Our 3 kilns are each plugged into an individual circuit on the breaker box. Each of those breakers are GFCIs (ground fault circuit interrupters), actually CHGFs which are a GFCI and circuit breaker in the same package .
Each kiln sits on a 2" piece of Insblock 19(high temp mineral board rated for 1900f.)
A digital pyrometer probe is stuck between the Insblock and the bottom of the kiln.
The dig. pyrometer came with output that can close the circuit on an included SSR(solid state relay).(these pyrometer & SSR sets are sold on ebay for like $40-80. YMMV)
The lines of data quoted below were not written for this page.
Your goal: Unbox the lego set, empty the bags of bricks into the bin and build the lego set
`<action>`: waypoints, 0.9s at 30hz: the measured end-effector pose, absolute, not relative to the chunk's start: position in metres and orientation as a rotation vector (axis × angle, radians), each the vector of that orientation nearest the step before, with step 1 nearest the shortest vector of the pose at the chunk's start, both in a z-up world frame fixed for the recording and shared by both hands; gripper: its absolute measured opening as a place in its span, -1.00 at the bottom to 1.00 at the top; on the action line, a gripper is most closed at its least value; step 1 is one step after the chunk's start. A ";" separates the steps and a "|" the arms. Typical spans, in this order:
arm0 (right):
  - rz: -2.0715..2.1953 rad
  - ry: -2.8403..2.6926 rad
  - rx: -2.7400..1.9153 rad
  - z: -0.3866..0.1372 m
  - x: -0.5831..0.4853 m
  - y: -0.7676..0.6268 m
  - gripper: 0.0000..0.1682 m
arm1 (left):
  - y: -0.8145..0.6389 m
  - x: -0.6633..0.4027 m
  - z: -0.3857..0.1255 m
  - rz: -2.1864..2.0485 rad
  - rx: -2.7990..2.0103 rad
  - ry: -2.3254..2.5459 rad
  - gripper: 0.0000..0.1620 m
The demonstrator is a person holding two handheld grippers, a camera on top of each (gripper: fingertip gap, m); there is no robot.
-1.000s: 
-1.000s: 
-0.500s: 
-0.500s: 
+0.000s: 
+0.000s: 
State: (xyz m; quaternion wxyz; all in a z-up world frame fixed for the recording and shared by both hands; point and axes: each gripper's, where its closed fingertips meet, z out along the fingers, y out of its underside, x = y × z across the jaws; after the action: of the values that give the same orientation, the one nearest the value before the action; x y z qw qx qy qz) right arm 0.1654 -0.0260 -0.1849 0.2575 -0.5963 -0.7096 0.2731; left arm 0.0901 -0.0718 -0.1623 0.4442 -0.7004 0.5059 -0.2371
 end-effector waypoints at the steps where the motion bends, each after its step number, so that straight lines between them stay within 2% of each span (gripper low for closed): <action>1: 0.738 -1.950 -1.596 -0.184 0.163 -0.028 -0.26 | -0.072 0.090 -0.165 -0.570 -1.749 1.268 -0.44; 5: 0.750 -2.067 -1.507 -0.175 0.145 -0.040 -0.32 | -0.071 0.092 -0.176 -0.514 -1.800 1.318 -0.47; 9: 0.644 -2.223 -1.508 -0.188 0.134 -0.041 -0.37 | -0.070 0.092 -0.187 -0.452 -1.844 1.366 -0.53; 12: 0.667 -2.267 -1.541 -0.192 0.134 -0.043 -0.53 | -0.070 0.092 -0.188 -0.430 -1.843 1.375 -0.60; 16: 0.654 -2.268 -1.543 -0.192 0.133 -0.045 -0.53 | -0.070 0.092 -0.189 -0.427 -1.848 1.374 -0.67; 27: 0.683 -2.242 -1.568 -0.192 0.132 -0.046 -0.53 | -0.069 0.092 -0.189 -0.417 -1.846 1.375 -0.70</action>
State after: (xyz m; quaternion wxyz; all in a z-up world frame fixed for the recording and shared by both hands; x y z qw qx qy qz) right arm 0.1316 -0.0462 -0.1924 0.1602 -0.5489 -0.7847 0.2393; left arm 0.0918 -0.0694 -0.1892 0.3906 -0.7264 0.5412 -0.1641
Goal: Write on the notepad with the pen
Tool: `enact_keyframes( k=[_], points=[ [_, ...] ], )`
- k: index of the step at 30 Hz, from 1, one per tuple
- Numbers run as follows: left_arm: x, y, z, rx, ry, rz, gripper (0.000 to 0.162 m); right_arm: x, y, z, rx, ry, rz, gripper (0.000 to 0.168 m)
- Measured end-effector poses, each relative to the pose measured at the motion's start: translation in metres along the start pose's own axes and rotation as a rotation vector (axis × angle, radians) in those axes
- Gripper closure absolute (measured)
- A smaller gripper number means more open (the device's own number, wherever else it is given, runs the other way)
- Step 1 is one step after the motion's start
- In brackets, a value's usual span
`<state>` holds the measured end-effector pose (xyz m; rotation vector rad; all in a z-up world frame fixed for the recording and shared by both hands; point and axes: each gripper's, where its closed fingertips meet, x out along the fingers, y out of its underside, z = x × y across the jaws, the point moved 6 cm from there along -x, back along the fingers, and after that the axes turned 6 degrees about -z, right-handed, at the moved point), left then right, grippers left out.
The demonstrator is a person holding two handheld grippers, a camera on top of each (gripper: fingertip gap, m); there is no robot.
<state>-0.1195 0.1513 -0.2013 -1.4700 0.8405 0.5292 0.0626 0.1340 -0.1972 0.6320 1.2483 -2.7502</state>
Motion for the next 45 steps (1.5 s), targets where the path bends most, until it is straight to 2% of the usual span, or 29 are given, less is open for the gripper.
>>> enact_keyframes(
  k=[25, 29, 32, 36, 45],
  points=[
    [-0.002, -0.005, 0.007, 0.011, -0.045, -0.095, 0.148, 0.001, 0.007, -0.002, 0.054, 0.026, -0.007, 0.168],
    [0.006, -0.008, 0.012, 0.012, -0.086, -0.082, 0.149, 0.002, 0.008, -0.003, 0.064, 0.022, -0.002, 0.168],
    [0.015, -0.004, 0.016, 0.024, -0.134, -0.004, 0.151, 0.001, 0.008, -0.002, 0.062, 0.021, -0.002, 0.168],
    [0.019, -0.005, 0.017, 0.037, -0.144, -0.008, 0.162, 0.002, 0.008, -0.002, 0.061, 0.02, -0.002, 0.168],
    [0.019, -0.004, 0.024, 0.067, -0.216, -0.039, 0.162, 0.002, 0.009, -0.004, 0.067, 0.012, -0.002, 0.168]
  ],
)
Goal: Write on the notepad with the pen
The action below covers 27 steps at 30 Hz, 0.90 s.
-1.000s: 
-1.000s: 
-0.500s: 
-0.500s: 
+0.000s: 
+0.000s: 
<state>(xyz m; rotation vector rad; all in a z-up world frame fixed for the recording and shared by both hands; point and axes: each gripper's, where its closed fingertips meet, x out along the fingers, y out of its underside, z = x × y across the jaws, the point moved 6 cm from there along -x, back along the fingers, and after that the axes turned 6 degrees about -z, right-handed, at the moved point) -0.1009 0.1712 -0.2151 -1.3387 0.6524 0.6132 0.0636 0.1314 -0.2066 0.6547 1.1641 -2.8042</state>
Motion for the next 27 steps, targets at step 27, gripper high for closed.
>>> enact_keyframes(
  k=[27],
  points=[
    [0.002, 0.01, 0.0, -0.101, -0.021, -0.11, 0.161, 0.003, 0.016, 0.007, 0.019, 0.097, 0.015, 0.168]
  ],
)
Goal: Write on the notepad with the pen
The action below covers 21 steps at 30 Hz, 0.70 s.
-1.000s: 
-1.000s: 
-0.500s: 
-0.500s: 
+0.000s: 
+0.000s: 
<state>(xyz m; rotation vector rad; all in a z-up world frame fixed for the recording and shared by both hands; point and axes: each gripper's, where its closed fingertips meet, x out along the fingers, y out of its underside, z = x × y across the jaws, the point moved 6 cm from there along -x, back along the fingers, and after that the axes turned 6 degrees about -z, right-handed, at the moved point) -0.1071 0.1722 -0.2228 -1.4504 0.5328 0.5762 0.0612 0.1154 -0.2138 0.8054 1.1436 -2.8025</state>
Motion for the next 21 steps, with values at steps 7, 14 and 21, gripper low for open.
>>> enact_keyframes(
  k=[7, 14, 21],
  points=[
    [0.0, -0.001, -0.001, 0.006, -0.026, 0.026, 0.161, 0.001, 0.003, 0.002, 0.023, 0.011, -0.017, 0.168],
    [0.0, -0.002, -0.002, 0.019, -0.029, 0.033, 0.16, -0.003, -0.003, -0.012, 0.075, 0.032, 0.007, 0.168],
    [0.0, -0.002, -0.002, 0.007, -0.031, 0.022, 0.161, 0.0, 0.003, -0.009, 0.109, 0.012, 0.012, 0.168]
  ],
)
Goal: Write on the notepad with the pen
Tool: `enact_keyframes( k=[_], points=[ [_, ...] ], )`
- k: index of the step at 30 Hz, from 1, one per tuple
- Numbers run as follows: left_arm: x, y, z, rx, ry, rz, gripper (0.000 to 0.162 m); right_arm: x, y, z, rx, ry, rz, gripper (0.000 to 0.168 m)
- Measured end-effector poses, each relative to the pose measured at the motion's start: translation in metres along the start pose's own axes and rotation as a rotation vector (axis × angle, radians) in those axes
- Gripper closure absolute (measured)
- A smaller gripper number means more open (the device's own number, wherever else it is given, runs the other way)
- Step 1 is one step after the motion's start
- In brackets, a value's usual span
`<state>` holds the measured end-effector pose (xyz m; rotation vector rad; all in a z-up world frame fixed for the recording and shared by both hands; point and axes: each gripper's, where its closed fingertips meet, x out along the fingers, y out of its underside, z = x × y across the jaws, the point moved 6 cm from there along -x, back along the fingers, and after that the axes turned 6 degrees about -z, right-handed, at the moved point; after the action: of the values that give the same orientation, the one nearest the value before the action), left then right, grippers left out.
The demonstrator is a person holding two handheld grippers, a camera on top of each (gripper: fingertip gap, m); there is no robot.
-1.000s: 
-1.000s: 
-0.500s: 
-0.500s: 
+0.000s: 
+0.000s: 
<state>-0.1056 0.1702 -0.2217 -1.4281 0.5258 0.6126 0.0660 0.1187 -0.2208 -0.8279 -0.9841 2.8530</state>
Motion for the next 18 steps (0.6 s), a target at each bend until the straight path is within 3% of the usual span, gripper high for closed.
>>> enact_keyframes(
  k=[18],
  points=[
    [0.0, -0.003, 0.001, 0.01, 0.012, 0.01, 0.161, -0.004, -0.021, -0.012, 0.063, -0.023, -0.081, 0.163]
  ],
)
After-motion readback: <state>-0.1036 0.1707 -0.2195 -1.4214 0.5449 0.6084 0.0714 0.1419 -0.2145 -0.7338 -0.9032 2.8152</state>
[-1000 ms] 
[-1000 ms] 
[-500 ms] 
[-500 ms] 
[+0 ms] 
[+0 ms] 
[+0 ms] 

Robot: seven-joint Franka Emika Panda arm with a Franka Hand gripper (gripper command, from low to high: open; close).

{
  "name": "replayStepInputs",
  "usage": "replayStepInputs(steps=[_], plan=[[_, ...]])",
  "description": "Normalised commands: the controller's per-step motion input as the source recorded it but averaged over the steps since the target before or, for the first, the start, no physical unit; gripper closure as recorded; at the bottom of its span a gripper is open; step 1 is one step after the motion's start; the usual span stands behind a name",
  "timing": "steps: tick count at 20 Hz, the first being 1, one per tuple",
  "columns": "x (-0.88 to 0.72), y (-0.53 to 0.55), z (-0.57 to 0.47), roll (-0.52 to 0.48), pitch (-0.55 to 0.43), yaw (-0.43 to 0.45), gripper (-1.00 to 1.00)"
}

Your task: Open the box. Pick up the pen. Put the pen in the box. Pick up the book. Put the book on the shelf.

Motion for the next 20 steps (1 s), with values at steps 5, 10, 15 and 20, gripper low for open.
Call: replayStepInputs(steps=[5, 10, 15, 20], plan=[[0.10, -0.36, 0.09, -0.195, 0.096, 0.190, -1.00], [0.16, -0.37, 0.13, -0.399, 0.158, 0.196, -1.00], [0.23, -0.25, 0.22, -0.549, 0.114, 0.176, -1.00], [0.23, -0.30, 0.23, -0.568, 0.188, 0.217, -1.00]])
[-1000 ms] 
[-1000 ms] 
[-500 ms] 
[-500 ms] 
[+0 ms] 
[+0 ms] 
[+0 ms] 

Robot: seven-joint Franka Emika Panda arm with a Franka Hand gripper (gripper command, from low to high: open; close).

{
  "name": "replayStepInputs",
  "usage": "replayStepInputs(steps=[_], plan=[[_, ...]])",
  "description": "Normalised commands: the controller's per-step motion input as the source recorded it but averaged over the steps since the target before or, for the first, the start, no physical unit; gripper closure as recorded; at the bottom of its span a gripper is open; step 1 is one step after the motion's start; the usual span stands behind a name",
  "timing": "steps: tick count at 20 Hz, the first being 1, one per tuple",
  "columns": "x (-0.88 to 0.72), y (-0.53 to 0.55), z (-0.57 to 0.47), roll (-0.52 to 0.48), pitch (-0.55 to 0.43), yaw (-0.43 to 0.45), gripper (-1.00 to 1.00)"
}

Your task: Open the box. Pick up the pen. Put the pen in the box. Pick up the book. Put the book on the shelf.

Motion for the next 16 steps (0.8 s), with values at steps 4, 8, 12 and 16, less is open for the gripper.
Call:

Probe gets to 900-1150f (melting in a dam at 1540f gave that higher number) depending on what I am doing in the kiln.
I have pyrometer set so that at 1250f(tested/set using peephole so probe was exposed to the higher inner temp, with kiln at 1250f :) ) it sends signal to SSR.
SSR load contacts close, causing a ground fault. May lower that to 1200f, I suspect that is plenty of leeway,
One side of the SSRs load terminals is connected to ground, the other to hot of outlet with a 10 amp slow-blow fuse in between (protects the SSR from having to take the intentional short "forever").
GFCI Breaker pops immediatly.

Cost me about $55 per kiln for a backup plan that actually works quite well. Kick me. :oops:
Ed

*Even if the SSR failed "closed", it would just trip the GFCI breaker.
**Apparently a kiln could melt itself to "death" and still not short itself out first. I have done my best to avoid that from happening.
*** I have found pictures of melted clay and glass in kilns, but none of an actual kiln bottom cooking through in a China Syndrome scenario.
HER last words were, "I'm melting, melting . . . " Dissenting opinions generally welcome for comic relief or personal edification. Sometimes both.